Batida à Porta

2 0 0
                                    


Café passado. Mesmo tão cheiroso não animava mais o espírito de rogério, já tão inerte de quaisquer ares espirituosos.

A TV ligada era a única coisa que trazia cores à sua quitinete tão cinza por sua presença e pelo céu que anunciava um temporal.

Entre uma golada e outra daquela quentura negra seu peito enfraquecido se abalava com as borboletas geladas da ansiedade. Elas vinham com cada imagem de ambulância, de hospitais abarrotados e tão complexos de se olhar que mal dava pra entender onde era a maca, onde começava e terminava o emaranhado de fios e onde começa e termina o sofrimento sem fim daqueles que morriam sufocados em desespero.

"que parada louca"

Seu peito era fraco. "Evite fumar senhor rogério, seus pulmões estão ficando fracos".

Ele sabia que seria fatal entrar em contato com aquele vírus.

Lockdown, pessoas mascaradas pelas ruas e ele se isolou ainda mais.

Não trabalhava. Vivia da aposentadoria e avisou seus pouquíssimos amigos que não receberia mais ninguém enquanto durasse tudo aquilo.

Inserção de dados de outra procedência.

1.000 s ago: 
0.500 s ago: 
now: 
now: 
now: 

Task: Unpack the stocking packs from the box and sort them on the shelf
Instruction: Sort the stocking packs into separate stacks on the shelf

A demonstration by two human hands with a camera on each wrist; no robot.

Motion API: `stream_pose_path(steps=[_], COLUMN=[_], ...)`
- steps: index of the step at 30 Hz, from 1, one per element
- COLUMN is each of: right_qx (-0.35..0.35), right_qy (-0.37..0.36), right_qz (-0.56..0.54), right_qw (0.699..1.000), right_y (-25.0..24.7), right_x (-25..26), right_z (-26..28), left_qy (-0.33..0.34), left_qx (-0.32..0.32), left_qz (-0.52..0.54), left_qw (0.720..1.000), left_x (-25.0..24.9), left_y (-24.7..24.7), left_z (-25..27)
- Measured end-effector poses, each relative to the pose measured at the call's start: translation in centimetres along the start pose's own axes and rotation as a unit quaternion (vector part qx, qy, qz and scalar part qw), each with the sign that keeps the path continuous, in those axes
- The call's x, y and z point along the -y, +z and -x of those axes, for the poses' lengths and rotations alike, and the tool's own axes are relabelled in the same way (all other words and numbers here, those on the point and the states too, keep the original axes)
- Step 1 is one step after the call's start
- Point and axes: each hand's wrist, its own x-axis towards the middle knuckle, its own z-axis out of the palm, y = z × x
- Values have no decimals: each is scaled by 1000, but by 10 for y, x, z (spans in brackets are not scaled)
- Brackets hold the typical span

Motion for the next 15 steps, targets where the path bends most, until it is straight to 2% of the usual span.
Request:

"quando a pandemia acabar a gente se vê"... Não imaginava o quanto ela duraria.

Semana após semana o isolamento tirava mais e mais das cores de sua casa, de sua pele e de sua mente.

Um dia bateram à porta.

Misturando-se alegria e chateação ele passa a máscara por trás das orelhas, "já vai", veste uma camisa e um short e se dirige à porta.

Ao abrir, já com o discurso de que "não pode receber ninguém" preparado ele dá de cara com o nada. Não há ninguém por perto.

A rua estaria deserta não fosse um vira lata revirando, lá longe, o lixo da esquina.

"pronto, só me faltava estar ouvindo coisas agora".

Logo após trancar a porta se sentiu indisposto e frustrado por não ver ninguém e continuou assistindo sua tv.

Não demorou para uma febre o tomasse por completo, fazendo doer suas têmporas e os olhos lacrimejarem.

O café já não tinha o cheiro bom. Gosto então, nenhum.

Sentiu-se muito cansado e as borboletas voavam a toda velocidade em seu estômago entoando uma cantiga que dizia ser seu fim.

"mas é só coisa da minha cabeça, não tem como eu ter pegado isso"

Na última vez que se levantou para ir ao banheiro estava tão cansado que se apoiou sentado no chão, arfando, procurando o ar como alguém que se afoga no seco.

Ironicamente foi através do cheiro que o encontraram depois. Bem antes da pandemia acabar.